◆ **Directions**
After checking the listing below, say how many of its lines contain the string "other". Only the number is needed.

◆ **Source data**
--

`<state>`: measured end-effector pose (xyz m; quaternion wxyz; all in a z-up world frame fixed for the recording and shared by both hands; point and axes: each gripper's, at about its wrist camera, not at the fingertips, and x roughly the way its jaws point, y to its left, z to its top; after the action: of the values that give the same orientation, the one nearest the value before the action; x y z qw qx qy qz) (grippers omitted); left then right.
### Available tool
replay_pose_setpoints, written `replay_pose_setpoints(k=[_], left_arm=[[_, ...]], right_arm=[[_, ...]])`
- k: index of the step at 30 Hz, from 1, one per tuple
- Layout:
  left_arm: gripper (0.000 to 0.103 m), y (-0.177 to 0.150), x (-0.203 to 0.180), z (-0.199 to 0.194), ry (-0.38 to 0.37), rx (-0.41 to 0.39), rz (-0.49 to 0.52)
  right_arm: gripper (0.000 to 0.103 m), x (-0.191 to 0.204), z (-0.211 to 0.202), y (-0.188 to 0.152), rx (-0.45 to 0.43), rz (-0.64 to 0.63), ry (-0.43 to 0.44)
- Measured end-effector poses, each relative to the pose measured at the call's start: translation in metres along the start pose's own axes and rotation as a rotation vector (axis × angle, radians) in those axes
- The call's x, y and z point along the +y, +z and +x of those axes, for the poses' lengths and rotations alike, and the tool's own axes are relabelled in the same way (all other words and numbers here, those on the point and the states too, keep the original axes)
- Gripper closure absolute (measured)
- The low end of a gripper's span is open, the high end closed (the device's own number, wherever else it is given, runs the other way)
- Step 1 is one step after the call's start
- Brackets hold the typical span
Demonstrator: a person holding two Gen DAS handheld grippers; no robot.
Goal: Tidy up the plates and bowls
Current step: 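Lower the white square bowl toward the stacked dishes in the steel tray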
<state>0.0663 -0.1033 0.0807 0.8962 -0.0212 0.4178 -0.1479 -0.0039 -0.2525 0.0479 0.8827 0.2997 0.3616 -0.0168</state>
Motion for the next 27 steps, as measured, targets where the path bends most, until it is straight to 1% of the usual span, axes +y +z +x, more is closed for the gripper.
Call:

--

◆ **Exercise response**
2